Let A be the $ 2 × 2 $ matrix with elements $a_{11} = a_{12} = a_{21} = +1 $ and $ a_{22} = −1 $ . Then the eigenvalues of the matrix $A^{19}$ are

- $1024$ and $−1024$

- $1024\sqrt{2}$ and $−1024 \sqrt{2}$

- $4 \sqrt{2}$ and $−4 \sqrt{2}$

- $512 \sqrt{2}$ and $−512 \sqrt{2}$

+46 votes

Best answer

Characteristic Equation is $ |A -\mu I| = 0$

$ \begin{vmatrix} 1-\mu & 1\\1 &-1-\mu\end{vmatrix} = 0$

$\implies (1-\mu)(-1-\mu)-1=0$

$\implies -1-\mu+\mu+\mu^{2}-1=0$

$\implies \mu^{2}-2=0$

$\implies \mu=+\sqrt 2 $ and $-\sqrt 2$

According to properties of Eigen values,

eigen values of $A^{19}=$ (eigen value of A)$^{19}$

$=(\sqrt 2)^{19}$ and $(-\sqrt 2)^{19}$

Hence, Ans is **option (D).**

+6 votes

Eigenvalues Of Matrix Powers

Suppose A is a square matrix,λ is an eigenvalue of A, and s≥0 is an integer.

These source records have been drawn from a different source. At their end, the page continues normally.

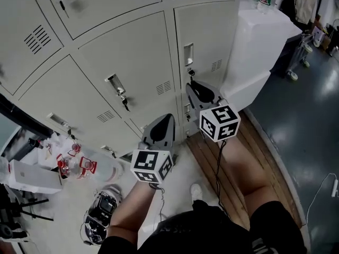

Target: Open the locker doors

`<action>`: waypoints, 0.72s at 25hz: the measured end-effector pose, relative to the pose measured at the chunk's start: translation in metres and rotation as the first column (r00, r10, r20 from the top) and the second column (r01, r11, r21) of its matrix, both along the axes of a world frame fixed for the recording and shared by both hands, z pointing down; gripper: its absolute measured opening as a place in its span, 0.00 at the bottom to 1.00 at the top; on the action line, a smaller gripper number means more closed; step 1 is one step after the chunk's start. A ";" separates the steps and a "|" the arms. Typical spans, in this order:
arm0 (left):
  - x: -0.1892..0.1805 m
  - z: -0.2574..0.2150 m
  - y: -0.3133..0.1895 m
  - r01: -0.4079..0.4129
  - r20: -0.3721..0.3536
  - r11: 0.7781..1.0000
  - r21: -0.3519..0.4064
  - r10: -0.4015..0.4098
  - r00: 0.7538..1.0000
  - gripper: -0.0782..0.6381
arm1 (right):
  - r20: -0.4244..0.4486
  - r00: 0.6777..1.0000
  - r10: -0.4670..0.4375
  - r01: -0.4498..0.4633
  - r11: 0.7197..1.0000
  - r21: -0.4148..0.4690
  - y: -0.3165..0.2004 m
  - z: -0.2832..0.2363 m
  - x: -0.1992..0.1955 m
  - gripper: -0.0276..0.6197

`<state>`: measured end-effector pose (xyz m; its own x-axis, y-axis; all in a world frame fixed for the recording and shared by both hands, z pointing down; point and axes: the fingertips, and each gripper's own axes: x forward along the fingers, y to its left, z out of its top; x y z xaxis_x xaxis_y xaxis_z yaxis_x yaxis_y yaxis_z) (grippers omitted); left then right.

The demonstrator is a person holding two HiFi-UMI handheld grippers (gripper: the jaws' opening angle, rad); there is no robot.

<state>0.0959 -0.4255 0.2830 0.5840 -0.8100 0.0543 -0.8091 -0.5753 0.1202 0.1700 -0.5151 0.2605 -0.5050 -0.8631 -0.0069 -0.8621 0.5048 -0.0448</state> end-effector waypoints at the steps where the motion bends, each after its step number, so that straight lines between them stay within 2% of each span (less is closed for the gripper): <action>1: 0.003 0.001 -0.006 0.008 0.000 1.000 -0.002 -0.008 1.000 0.11 | -0.002 1.000 -0.001 0.001 1.000 -0.002 -0.009 0.001 0.003 0.15; 7: 0.018 0.011 -0.031 0.042 0.001 0.999 -0.010 -0.042 0.999 0.11 | -0.043 0.999 0.012 -0.012 1.000 -0.010 -0.058 0.011 0.015 0.28; 13: 0.018 0.016 -0.047 0.083 0.006 0.996 -0.014 -0.083 0.997 0.11 | -0.065 0.998 0.020 -0.021 1.000 -0.014 -0.098 0.014 0.015 0.33; 18: 0.015 0.018 -0.052 0.107 0.012 0.994 -0.009 -0.107 0.994 0.11 | -0.138 0.989 0.055 -0.052 0.998 0.027 -0.119 0.011 0.009 0.36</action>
<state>0.1114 -0.4778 0.3008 0.4933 -0.8672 0.0687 -0.8673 -0.4842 0.1157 0.1788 -0.6339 0.2716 -0.4554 -0.8894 0.0394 -0.8851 0.4570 0.0880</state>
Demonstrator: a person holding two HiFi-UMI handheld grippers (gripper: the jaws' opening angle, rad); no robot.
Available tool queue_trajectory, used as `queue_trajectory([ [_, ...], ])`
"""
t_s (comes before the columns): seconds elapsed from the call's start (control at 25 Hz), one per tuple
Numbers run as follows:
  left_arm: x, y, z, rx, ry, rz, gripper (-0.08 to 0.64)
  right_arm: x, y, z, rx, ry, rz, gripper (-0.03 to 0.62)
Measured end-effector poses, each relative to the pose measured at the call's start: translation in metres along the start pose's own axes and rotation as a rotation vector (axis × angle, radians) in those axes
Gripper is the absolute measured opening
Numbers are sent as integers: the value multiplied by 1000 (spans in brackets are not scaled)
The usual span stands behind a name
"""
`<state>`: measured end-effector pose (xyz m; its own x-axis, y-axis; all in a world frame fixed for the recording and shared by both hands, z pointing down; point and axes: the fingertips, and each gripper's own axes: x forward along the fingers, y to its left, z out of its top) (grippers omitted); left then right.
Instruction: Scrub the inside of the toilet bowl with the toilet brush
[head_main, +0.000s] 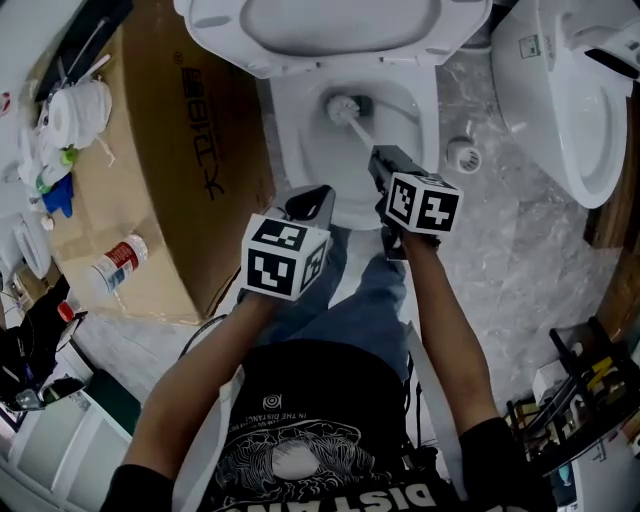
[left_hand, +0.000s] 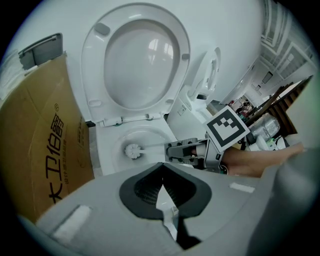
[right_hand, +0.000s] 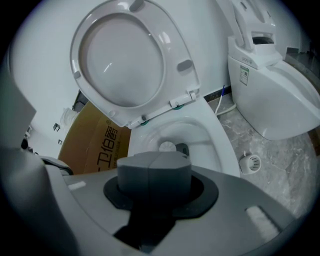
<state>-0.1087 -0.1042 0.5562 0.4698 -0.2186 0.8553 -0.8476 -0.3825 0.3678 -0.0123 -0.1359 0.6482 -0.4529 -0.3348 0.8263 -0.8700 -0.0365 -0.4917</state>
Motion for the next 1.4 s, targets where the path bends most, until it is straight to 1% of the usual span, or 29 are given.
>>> queue_trajectory([
  [0.16, -1, -7, 4, 6, -13, -13, 2, -7, -14, 9, 4, -17, -24, 150],
  [0.36, -3, -15, -4, -7, -16, -10, 2, -23, -33, 9, -2, -25, -55, 150],
  [0.52, -2, -27, -10, -13, -24, -12, 2, -39, -49, -2, -9, -13, -82, 150],
  [0.72, 0, -41, -15, -24, -40, -14, 0, -56, -59, -29, -1, 13, -91, 150],
  [0.96, 0, -49, -22, -33, -40, -15, 2, -63, -56, -69, 9, 70, -79, 150],
  [1.12, -1, -45, -23, -30, -33, -9, 2, -56, -41, -86, 11, 95, -39, 150],
  [1.24, -3, -37, -23, -35, -31, 2, 2, -44, -25, -87, 12, 92, 4, 150],
  [1.4, -5, -24, -21, -41, -30, 18, 2, -30, -15, -70, 29, 69, 8, 150],
])
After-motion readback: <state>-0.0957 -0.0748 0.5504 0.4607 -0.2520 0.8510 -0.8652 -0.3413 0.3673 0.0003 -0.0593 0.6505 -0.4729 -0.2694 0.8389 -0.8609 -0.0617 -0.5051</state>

Then λ^{s} is an eigenvalue of A^{s}.

0 votes

At the time of solving I just forgot this property & get two method, one method is working fine but other is not,but can't understand why the other method is not working.

**1st Method:**

By using Cayley-hamilton Theorem from the characteristic eqn I get $\lambda ^{2} - 2 = 0$ which is $A^{2} - 2 = 0$

$A^{2} = 2I \Rightarrow ({A^{2}})^9 = 2^{9}I$

i.e $A^{18}=512I$, Now post-multiplied by A on both side $A^{18}.A=512I.A$. which becomes $A^{19}=\begin{bmatrix} 512 &512 \\ 512&-512 \end{bmatrix}$

computing eigen values here we'll get $512\sqrt2$ & $-512\sqrt2$

This method is ok & it's working.

**2nd method:**

finding a pattern to compute A^19 which 1st compute A^2 by A*A , then A^3 by A^2 * A, then A^4 by A^3 * A

by this we'll get a pattern like,

$A^{n} =\begin{bmatrix} n &0 \\ 0 &n \end{bmatrix}$ when n is even

$A^{n} =\begin{bmatrix} n-1 &n-1 \\ n-1 &1-n \end{bmatrix}$ when n is odd

likewise $A^{19} =\begin{bmatrix} 18 &18 \\ 18 &-18 \end{bmatrix}$

but computing eigen values on $A^{19}$ will give $-18\sqrt2$ & $18\sqrt2$

don't know why this 2nd method is not working,Anyone please give a reason why this is not working.

+1

$2^{nd}$ method is not working because your pattern is not correct. Just calculate manually, $A^6$ , $A^{10}$ , , $A^{15}$ etc. your pattern is working for small $n$. if you assume something is correct then check whether it is actually correct or not for every 'n' using induction. Here, using inductive hypothesis, you assume, it is true for 'n', then you have to prove that it will follow the same pattern for n+1, n+2,... then it will be correct.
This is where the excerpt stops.